*Task statement*: I would like the lines below, from the one with "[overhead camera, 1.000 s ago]" through the one with "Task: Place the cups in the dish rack", copied exactly and without any pictures.

=== Section Start ===

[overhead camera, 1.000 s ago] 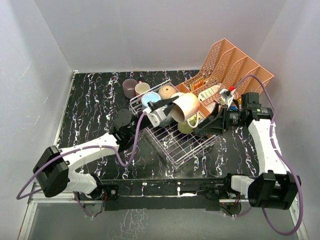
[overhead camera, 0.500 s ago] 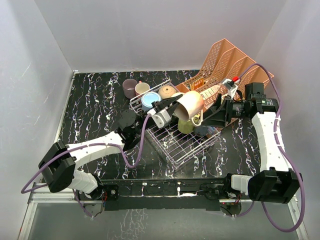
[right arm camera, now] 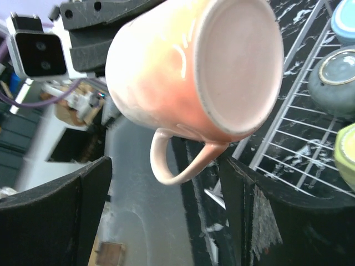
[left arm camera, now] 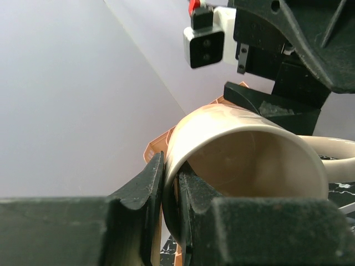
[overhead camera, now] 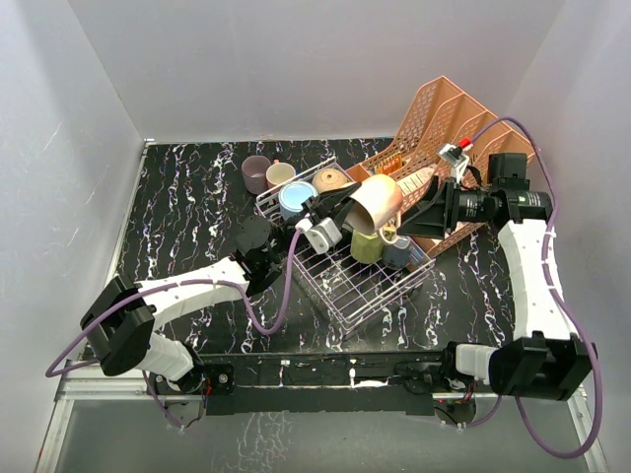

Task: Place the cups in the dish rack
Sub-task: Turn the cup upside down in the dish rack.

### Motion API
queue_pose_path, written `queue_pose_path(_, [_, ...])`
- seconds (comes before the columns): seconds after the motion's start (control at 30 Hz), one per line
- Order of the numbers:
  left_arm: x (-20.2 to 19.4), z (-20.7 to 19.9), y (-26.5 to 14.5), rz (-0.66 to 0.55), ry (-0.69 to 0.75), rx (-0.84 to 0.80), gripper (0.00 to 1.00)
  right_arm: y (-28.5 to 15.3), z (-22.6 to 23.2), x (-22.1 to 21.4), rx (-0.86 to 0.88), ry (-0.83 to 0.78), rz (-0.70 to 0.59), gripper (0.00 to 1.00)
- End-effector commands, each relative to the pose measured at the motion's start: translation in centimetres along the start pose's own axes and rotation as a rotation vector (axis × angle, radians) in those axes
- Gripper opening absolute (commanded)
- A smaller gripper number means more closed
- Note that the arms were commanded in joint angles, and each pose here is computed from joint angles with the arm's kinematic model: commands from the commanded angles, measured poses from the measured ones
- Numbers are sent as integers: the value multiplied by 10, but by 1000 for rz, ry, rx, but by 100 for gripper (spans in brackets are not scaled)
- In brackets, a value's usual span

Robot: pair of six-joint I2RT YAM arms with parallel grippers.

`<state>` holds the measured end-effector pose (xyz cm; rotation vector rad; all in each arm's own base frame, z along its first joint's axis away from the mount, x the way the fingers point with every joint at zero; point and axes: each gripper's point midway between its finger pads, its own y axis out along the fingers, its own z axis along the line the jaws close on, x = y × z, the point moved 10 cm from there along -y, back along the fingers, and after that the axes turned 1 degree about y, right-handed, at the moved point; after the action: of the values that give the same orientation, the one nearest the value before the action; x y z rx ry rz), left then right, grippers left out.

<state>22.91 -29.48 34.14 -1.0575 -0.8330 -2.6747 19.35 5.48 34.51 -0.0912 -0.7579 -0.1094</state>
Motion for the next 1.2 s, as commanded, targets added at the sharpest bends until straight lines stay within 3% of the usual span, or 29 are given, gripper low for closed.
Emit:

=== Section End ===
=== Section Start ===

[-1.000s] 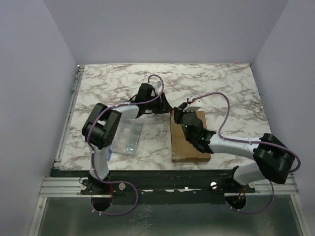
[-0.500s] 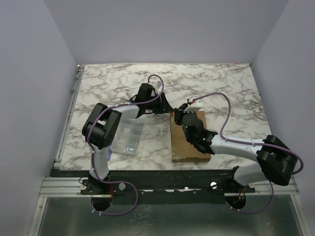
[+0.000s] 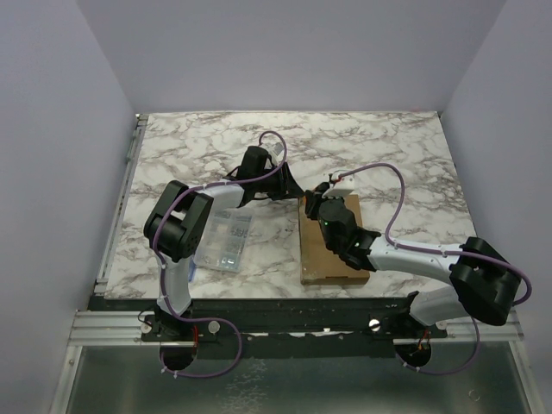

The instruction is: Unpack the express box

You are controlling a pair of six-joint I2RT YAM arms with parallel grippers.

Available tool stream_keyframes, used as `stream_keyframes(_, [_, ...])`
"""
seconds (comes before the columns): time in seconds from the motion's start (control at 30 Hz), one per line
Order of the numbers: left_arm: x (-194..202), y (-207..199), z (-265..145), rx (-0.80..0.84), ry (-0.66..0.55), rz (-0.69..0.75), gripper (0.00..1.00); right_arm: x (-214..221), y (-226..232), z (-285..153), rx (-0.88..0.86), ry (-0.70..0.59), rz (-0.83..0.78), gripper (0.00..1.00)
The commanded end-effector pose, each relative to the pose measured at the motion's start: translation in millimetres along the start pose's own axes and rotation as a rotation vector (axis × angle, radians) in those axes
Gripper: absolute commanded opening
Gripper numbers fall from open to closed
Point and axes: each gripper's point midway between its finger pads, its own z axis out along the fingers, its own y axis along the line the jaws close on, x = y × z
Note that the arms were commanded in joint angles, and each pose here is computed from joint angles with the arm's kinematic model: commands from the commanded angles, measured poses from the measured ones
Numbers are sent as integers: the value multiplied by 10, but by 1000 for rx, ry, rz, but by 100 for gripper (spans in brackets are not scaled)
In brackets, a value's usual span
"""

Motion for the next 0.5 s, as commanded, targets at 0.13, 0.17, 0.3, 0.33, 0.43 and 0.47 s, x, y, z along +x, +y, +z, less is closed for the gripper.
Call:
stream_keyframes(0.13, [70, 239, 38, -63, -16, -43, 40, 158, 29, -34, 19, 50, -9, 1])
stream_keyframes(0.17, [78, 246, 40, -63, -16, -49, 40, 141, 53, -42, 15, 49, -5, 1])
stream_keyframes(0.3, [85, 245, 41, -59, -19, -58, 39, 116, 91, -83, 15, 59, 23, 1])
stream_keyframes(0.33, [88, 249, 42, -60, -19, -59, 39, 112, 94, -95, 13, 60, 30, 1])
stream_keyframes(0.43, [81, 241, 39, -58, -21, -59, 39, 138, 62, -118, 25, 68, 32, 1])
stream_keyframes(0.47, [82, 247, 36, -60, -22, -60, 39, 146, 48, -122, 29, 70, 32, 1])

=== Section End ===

*Exercise answer*:
[overhead camera, 1.000 s ago] 
[overhead camera, 0.500 s ago] 
[right arm camera, now] 
[left arm camera, now] 
[overhead camera, now] 

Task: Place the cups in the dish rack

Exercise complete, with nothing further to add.